WHAT NEEDS TO BE DONE: Which lines run from the line with "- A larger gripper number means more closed" through the line with "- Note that" in the entries below? Print them exactly, both ends included, and nothing more.

□ □ □

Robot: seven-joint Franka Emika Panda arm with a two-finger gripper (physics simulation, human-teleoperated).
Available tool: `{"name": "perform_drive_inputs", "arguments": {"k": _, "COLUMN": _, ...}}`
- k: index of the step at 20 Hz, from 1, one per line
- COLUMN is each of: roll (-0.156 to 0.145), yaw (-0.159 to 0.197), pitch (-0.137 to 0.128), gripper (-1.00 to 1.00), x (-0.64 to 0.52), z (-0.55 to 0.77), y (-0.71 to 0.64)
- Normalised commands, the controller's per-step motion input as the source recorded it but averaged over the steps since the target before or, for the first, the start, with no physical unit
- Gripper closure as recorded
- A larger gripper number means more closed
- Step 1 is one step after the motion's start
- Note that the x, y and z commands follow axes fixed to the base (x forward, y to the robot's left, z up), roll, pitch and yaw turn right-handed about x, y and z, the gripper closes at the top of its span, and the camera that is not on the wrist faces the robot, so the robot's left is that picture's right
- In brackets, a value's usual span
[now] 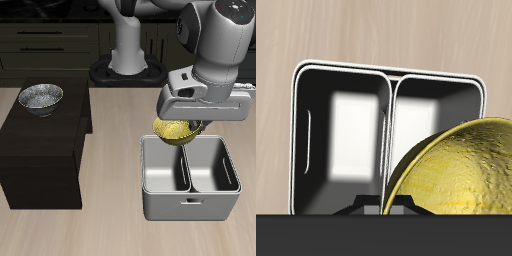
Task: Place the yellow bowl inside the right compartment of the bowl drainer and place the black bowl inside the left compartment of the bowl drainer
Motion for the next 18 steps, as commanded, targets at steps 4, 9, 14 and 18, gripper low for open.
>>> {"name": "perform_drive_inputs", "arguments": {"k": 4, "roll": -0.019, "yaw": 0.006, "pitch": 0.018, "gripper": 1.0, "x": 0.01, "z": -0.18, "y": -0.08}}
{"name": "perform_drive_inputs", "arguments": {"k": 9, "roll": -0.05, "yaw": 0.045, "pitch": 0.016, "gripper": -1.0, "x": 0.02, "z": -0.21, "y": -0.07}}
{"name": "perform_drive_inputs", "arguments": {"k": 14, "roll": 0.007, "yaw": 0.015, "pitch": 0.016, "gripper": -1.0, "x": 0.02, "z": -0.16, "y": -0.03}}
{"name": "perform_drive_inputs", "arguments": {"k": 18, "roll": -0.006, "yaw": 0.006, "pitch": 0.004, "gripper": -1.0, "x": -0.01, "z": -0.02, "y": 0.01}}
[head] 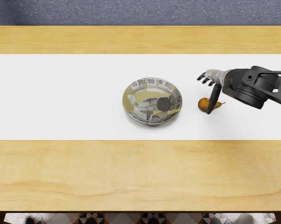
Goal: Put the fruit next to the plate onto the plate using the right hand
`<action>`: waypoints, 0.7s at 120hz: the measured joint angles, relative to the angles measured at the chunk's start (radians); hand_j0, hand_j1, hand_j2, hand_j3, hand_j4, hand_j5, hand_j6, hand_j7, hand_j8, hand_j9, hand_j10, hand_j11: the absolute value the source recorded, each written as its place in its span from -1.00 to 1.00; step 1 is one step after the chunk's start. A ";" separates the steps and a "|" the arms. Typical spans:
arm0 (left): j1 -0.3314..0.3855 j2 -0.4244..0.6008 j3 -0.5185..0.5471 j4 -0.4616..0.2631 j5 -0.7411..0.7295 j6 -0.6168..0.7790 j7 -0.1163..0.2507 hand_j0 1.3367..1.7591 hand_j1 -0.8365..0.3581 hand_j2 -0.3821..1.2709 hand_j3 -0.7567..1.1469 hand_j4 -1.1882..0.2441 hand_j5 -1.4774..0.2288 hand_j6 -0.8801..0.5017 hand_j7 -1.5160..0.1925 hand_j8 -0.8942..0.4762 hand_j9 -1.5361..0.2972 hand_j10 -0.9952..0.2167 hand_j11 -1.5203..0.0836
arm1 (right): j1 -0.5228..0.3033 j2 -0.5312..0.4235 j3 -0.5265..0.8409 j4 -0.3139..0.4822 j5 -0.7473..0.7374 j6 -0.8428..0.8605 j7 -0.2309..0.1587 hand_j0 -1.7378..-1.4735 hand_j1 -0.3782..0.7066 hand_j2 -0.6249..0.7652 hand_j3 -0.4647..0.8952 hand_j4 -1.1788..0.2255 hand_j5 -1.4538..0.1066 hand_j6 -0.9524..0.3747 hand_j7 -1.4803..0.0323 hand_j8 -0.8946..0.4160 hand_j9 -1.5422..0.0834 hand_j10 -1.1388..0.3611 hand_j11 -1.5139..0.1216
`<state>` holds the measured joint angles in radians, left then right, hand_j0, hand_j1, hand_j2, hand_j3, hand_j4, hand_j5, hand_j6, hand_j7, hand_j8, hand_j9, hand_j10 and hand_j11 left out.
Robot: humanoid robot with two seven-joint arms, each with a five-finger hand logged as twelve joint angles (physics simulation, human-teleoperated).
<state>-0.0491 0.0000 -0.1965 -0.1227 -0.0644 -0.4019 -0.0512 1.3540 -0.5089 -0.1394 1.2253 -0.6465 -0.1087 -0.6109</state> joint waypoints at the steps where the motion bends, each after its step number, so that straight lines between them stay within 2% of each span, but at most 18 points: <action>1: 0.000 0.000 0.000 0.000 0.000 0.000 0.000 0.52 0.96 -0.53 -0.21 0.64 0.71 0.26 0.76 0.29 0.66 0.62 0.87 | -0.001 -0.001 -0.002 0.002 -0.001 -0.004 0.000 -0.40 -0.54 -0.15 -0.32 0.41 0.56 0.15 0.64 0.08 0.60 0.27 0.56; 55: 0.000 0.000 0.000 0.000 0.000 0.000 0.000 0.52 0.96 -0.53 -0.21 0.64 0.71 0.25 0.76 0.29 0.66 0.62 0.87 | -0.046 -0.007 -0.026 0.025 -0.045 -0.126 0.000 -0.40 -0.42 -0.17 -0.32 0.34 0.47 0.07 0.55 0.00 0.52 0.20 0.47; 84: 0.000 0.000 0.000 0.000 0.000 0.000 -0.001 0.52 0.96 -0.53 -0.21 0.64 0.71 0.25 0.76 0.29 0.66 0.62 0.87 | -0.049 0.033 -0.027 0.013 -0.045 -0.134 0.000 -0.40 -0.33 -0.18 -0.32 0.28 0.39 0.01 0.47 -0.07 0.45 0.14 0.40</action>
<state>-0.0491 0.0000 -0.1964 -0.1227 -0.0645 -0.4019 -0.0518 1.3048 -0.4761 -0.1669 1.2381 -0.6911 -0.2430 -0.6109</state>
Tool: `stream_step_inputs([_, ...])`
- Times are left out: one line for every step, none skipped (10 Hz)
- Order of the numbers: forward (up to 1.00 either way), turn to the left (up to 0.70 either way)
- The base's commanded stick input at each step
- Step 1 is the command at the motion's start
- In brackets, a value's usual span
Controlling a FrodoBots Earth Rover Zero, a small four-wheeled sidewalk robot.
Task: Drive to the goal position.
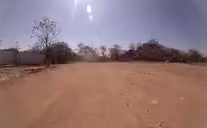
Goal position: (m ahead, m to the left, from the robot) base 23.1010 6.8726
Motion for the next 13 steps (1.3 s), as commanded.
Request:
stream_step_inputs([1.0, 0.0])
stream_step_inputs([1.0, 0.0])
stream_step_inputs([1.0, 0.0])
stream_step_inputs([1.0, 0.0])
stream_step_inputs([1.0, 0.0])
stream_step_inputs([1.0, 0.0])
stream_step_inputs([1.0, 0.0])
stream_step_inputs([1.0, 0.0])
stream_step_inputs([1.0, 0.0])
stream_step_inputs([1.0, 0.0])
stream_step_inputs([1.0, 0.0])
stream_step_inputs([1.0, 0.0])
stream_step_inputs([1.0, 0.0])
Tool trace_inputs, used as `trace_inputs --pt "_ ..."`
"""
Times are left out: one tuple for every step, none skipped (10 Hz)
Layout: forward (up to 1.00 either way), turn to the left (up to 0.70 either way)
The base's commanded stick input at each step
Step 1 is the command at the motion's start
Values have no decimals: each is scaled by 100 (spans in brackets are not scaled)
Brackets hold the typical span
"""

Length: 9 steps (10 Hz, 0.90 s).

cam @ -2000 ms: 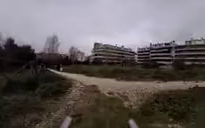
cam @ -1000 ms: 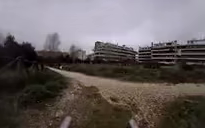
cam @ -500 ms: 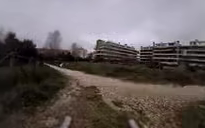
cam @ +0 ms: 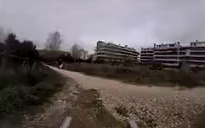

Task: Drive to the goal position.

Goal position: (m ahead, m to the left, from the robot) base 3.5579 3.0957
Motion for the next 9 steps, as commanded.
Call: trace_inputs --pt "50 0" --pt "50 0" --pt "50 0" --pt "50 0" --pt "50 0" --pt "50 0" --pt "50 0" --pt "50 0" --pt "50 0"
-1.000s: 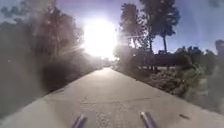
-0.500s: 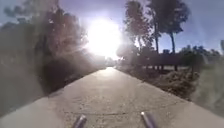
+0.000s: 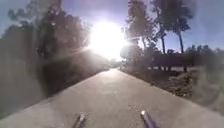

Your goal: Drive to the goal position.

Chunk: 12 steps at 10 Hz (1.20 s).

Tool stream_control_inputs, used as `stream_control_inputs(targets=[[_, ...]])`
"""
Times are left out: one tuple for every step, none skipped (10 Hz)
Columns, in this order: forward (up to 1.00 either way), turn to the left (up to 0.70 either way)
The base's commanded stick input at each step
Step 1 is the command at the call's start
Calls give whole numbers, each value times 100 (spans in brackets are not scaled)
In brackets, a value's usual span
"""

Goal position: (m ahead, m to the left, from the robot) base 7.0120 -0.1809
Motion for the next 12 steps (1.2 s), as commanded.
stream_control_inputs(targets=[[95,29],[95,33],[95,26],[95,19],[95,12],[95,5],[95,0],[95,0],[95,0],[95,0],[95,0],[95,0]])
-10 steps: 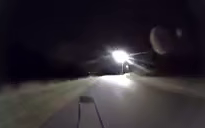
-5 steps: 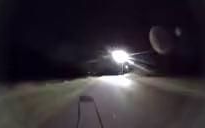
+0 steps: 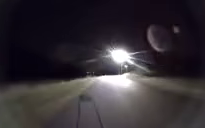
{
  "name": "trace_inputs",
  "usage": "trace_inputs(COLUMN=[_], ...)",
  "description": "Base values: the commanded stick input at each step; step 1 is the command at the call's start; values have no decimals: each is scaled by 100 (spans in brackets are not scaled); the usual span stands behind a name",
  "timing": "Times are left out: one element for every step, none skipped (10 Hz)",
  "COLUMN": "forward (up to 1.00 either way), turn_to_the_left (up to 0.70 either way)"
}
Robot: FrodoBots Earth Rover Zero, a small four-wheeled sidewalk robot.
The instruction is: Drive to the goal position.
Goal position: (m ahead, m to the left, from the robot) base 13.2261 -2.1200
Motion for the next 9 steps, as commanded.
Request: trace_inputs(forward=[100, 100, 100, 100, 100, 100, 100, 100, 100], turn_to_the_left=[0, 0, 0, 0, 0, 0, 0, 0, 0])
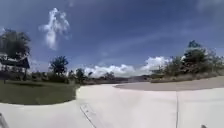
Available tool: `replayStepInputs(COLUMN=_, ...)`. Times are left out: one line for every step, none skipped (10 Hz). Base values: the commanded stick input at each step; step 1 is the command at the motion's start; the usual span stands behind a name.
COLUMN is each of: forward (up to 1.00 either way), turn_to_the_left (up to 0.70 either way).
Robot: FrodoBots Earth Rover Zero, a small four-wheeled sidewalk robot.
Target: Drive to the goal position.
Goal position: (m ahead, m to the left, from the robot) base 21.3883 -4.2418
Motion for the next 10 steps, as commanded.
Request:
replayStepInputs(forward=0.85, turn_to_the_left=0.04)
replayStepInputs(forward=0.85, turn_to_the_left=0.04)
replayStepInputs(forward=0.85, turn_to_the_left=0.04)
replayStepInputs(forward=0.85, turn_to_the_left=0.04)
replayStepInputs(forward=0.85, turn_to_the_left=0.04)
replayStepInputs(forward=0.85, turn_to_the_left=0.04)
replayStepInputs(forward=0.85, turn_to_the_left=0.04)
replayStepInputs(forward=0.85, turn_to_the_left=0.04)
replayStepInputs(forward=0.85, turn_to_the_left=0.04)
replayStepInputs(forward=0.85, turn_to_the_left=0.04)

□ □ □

RESPONSE TO THIS EXERCISE:
- A larger gripper number means more closed
- Step 1 is one step after the motion's start
- Note that the x, y and z commands follow axes fixed to the base (x forward, y to the robot's left, z up), roll, pitch and yaw turn right-handed about x, y and z, the gripper closes at the top of its span, and the camera that is not on the wrist faces the robot, so the robot's left is that picture's right

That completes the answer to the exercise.